Microsoft's EU antitrust timeline

Following the announcement earlier today that a European Union (EU) court has upheld the vast majority of the landmark 2004 European Commission (EC) ruling that Microsoft abused its position of market dominance, IT PRO takes a look back at the history of the Microsoft EU legal battle, the key points in the process and how it all started.

December 1998: US software group Sun Microsystems files a complaint with the European Commission against Microsoft. Sun accuses Microsoft of failing to provide technical information that would allow Sun's Solaris operating system to interoperate with a PC running Windows.

August 2001: The European Commission releases a Statement of Objections, alleging that Microsoft may have violated European antitrust rules by using illegal practices to extend its dominant position in the market for low-end server operating systems. The Commission also alleges that Microsoft has illegally tied its Media Player into its operating system.

August 2003: A third Statement of Objections is sent to Microsoft's offices, suggesting options to remedy the complaints issued two years previously.

March 2004: The Commission rules that Microsoft has not handed-over the information needed by competitors and is similarly unsatisfied with the work done regarding its Media Player. Regulators slap an EU record 497 million fine on the software giant and require corrective measures to be met within 120 days.

June 2004: Microsoft files an appeal with the European Court of Justice hoping to overturn the initial ruling.

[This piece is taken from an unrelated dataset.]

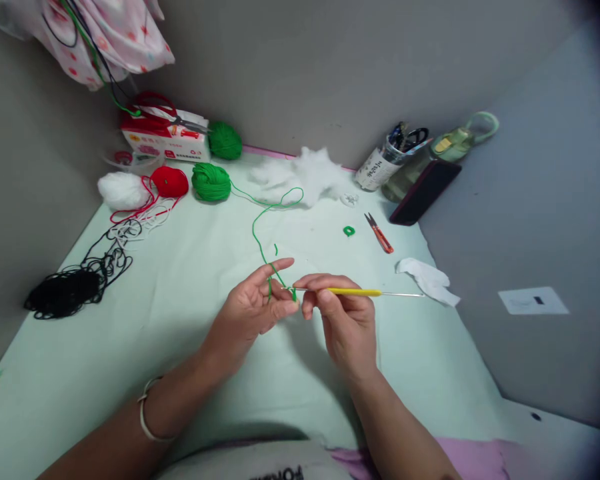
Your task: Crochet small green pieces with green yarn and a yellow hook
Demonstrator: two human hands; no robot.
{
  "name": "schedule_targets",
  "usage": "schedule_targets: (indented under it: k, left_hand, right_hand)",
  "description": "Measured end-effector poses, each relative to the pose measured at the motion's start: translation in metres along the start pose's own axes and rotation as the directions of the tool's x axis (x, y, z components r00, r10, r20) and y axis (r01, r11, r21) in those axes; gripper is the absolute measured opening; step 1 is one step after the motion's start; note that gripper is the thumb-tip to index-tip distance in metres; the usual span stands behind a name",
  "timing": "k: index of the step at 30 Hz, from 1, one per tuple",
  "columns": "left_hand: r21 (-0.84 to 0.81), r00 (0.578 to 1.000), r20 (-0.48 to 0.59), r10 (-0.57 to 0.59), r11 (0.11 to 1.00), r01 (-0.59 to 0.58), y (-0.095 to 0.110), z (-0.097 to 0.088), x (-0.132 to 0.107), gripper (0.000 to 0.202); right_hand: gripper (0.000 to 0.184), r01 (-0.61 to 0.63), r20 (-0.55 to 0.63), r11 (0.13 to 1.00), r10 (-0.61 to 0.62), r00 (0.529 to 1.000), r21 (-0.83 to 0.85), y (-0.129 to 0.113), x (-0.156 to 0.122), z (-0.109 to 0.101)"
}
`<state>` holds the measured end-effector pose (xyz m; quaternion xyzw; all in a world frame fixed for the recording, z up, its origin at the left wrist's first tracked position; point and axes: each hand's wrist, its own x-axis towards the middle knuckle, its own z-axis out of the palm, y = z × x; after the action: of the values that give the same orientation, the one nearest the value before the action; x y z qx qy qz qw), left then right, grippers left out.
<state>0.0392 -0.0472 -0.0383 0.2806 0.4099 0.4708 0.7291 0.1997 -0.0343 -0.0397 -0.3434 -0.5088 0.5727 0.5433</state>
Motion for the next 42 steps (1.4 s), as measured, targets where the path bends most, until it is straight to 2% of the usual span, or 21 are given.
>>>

June 2005: 'Windows XP N', Microsoft's answer to the European Commission's hefty fine, is released without Windows Media Player. The release is met with tepid reviews, as most users simply didn't care about the Media Player issue.

December 2005: The European Commission releases a new charge-sheet accusing Microsoft of refusing to comply with its antitrust decision from the previous year. The EU threatens to fine Microsoft 2 million per day if it does not give rival companies more access to its code.

April 2006: The European Union's second highest court - The European Court of First Instance - hears Microsoft's defence to its antitrust order. Microsoft representatives assert that its rivals are getting a "free-ride".

July 2006: The EU orders Microsoft to pay an additional 280.5 million. The EU threatens to up the ante further to 3 million per day if the software giant shows further defiance.

March 2007: A fifth Statement of Objections from the Commission warns of further fines due to new allegations that Microsoft has set royalty fees to high for interoperability information.